Nothing is more natural than that a nation, after making sure that a great enterprise will profit the community, should have such an enterprise carried out with funds collected from the citizenry. But I lose patience completely, I confess, when I hear alleged in support of such a resolution this economic fallacy: “Besides, it is a way of creating jobs for the workers.”  This is a position Bastiat advances in the domain of public works. He goes further to add that, the state opens a road, builds a palace, repairs a street, digs a canal; with these projects it gives jobs to certain workers. That is what is seen. But it deprives certain other labourers of employment. That is what is not seen.[4]

The Republic of Cameroon closed down a number of airports concerned with domestic air transportation in the 1980s after the economic crisis. The government argued that in so doing, more resources would be shifted to the road sector. Unfortunately, this sector remains deplorable today. Resources were not only shifted to the road sector but this sector was privatised. Not only were airports shut down all around the country but many people lost their jobs. The country lost some of her finest pilots. Today government has admitted that ten years after privatising the road sector, things have instead gone from bad to worst. The reason for bad results following such privatisation policy is because the process was imposed by the World Bank and International Monetary Fund (IMF) on most African countries including Cameroon. Moreover, the Government of Cameroon continued to interfere in the process.

Resources which are being wasted in the road sector due to porous budgeting at the Country’s Parliament should be ploughed back into the domestic air sector. Many airports are wasting away in many parts of the country. Moreover, reopening these airports would create employment for many Cameroonians.

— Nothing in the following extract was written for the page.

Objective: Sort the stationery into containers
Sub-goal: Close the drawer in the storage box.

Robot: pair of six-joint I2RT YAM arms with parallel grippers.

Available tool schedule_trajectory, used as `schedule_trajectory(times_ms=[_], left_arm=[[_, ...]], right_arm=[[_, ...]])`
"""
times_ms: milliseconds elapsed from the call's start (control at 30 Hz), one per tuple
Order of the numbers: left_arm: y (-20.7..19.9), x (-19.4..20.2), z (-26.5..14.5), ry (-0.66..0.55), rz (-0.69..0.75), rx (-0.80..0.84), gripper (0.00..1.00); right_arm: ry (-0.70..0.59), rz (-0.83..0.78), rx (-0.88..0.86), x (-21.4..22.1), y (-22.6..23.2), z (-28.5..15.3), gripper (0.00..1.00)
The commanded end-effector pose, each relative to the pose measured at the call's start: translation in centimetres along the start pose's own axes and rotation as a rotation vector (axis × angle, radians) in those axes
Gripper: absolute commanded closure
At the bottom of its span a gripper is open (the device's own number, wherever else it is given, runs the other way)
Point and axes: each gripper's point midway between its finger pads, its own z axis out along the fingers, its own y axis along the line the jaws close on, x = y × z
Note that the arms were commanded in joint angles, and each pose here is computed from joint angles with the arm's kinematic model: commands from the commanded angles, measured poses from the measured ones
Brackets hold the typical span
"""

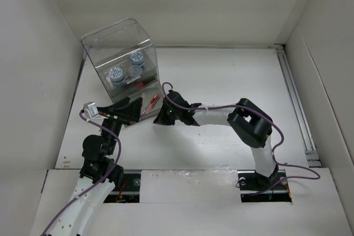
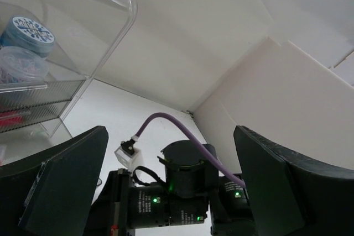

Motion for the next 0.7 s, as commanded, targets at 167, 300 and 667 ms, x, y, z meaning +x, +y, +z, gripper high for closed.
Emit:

Issues with the energy and power sector in Cameroon

Society is the aggregate of all the services that men perform for one another by compulsion or voluntarily, that is to say, public services and private services. This is a view realistically observed in our day to day lives, a view projected by Bastiat.[5] The first, imposed and regulated by the law, which is not always easy to change when necessary, can long outlive their usefulness and still retain the name of public services, even when they are no longer anything but public nuisances. The second are in the domain of the voluntary, that is., of individual responsibility. Each gives and receives what he wishes, or what he can, after bargaining. These services are always presumed to have a real utility, exactly measured by their comparative value. That is why the former are so often static, while the latter obey the law of progress. These thoughts hunt the energy and power sector in most African countries, especially Cameroon.

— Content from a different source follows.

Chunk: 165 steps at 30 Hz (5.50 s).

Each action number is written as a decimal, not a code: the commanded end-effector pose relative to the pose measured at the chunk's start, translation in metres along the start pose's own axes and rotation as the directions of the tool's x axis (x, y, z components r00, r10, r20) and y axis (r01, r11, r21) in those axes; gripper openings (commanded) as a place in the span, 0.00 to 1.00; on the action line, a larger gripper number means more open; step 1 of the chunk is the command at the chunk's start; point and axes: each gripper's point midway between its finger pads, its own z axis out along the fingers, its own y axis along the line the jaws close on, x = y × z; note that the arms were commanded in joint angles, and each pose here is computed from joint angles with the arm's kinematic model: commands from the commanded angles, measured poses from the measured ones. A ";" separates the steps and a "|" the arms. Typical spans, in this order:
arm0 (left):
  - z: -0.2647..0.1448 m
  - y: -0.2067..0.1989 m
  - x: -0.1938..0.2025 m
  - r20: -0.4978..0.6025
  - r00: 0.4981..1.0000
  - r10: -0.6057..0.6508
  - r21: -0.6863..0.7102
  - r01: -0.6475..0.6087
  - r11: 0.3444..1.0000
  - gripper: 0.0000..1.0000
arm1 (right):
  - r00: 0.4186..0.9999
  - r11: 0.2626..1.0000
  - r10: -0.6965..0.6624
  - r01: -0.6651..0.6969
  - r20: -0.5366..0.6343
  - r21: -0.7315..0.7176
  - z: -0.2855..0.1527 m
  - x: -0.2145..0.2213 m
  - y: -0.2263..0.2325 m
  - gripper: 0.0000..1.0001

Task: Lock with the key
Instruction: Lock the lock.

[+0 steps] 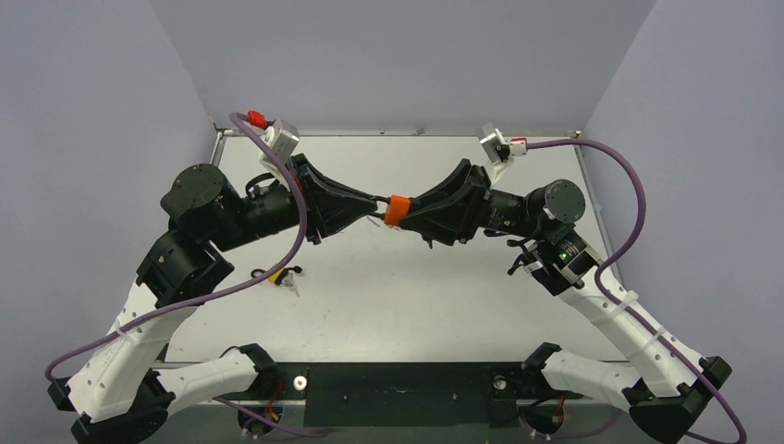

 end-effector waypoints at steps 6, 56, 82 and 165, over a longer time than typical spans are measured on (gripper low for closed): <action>0.026 -0.017 0.056 -0.189 0.980 -0.064 0.094 0.083 0.992 0.00 | 0.989 0.996 -0.084 0.082 0.117 0.029 0.018 -0.038 0.001 0.00; 0.039 -0.010 0.146 -0.352 0.926 -0.137 -0.019 0.139 0.990 0.00 | 0.935 0.979 -0.202 0.198 0.293 0.044 0.005 -0.119 0.028 0.00; 0.060 -0.004 0.189 -0.410 0.894 -0.182 -0.019 0.191 0.981 0.00 | 0.943 0.981 -0.189 0.193 0.275 0.012 0.031 -0.127 0.025 0.00; 0.007 0.018 0.045 -0.168 0.980 -0.108 -0.042 0.102 0.994 0.00 | 0.992 0.929 -0.087 0.048 0.091 0.368 -0.112 -0.001 -0.111 0.00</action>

Access to energy is essential for economic, social and political development. It encourages individual development via an improvement in educational and sanitary conditions. It makes economic development possible through the mechanisation and modernisation of communications. It plays a role in improving the economic environment by opening the way to more resourceful public sector intervention, greater respect for the environment and a strengthening of democracy. Despite its enormous potential in fossil and renewable energy sources, however, Africa and Cameroon in particular suffers from major energy deficits. Most governments especially the Cameroonian government has made a choice to continue allocating a fabulous amount of money to poor electricity supply.

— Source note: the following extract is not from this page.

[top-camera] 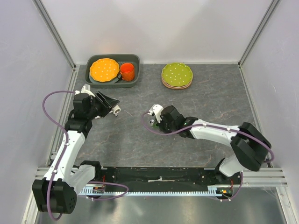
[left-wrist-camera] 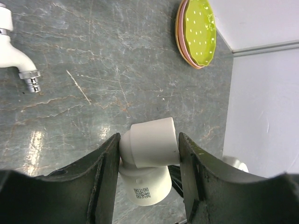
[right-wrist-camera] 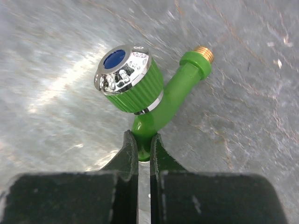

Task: Install the water faucets

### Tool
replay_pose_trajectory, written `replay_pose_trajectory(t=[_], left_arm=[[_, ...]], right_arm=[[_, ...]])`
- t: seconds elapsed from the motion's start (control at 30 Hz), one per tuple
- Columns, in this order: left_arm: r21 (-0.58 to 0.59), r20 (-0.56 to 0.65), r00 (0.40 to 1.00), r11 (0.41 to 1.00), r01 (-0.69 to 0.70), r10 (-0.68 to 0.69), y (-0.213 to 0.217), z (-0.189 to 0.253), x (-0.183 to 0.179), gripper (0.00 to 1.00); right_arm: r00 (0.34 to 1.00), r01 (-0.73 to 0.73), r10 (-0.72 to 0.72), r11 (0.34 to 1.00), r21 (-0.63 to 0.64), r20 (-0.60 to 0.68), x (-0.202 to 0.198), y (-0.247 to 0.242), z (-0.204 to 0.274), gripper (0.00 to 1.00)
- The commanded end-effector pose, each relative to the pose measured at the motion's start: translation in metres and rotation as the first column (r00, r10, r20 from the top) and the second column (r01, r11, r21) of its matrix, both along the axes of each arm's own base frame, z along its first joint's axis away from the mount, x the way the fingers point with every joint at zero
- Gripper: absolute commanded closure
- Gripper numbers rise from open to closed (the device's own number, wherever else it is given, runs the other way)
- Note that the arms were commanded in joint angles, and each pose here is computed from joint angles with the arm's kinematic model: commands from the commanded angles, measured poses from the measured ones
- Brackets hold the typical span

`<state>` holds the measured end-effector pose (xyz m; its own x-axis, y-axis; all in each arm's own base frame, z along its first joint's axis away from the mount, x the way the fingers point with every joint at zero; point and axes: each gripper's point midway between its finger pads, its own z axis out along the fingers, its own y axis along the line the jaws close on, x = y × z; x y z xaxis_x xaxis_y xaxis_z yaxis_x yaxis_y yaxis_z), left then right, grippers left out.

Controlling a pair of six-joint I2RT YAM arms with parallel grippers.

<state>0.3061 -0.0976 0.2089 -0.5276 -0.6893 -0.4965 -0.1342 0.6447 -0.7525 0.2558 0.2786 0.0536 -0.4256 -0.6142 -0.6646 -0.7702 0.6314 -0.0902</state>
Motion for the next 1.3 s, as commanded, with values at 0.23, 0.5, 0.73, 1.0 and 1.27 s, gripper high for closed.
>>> replay_pose_trajectory(t=[0.23, 0.5, 0.73, 1.0, 1.27], left_arm=[[-0.145, 0.062, 0.996, 0.987, 0.075, -0.067, -0.030, 0.040, 0.012, 0.98], [-0.182, 0.032, 0.995, 0.978, 0.099, -0.094, -0.037, 0.016, 0.005, 0.98], [-0.204, 0.040, 0.993, 0.972, 0.118, -0.113, -0.037, 0.019, 0.000, 0.98], [-0.277, 0.042, 0.993, 0.953, 0.121, -0.114, -0.035, 0.019, -0.001, 0.98], [-0.291, 0.043, 0.992, 0.948, 0.128, -0.121, -0.037, 0.018, -0.003, 0.98]], right_arm=[[0.914, -0.385, 0.238, 0.763, 0.519, 0.327, -0.035, 0.071, 0.164, 1.00], [0.871, -0.487, 0.344, 0.499, 0.717, 0.352, -0.075, 0.093, 0.204, 1.00], [0.853, -0.503, 0.394, 0.448, 0.739, 0.342, -0.080, 0.106, 0.208, 1.00], [0.871, -0.464, 0.404, 0.487, 0.741, 0.280, -0.073, 0.120, 0.188, 1.00], [0.891, -0.428, 0.373, 0.501, 0.753, 0.258, -0.063, 0.127, 0.184, 1.00]])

The continent’s resources are underexploited or exported in raw form or wasted in the course of extraction or transport. For instance hydraulic basins are found in Central Africa. The Republic of Cameroon is based in Central Africa. The truth is that Cameroon still suffers from chronic power failure due to unexploited power sources. The hydraulic basins of Central Africa, the Rift Valley fault and the sunshine from which the continent in general benefits provide sources of hydraulic, geothermal and solar energy which are rarely equalled elsewhere in the world. At present, however, only a tiny part of this potential is exploited: 7 % of hydraulic capacity and less than 1 % of geothermal capacity, while photovoltaic development is embryonic. With what is being used by the Cameroonian government for electricity supply, a sustainable option could have been thermal energy. This source of energy is not exploited. This would cause the government less, in terms of energy supply and resources could now be diverted to the agricultural sector which needs to be mechanised. With the situation at hand, Cameroonians suffer from black outs and the electricity bills are exorbitant. The government of Cameroon needs to start rethinking her policy strategy and opt for more sustainable energy venues. Resources equally need to be focused on agriculture. The picture in the minds of Cameroonians today is that the privatisation process especially in the electricity sector, has failed woefully. Privatisation is a beautiful concept which propels development but when such a process is meddled in by government interference, then the principles of free markets and individual liberty are trampled upon.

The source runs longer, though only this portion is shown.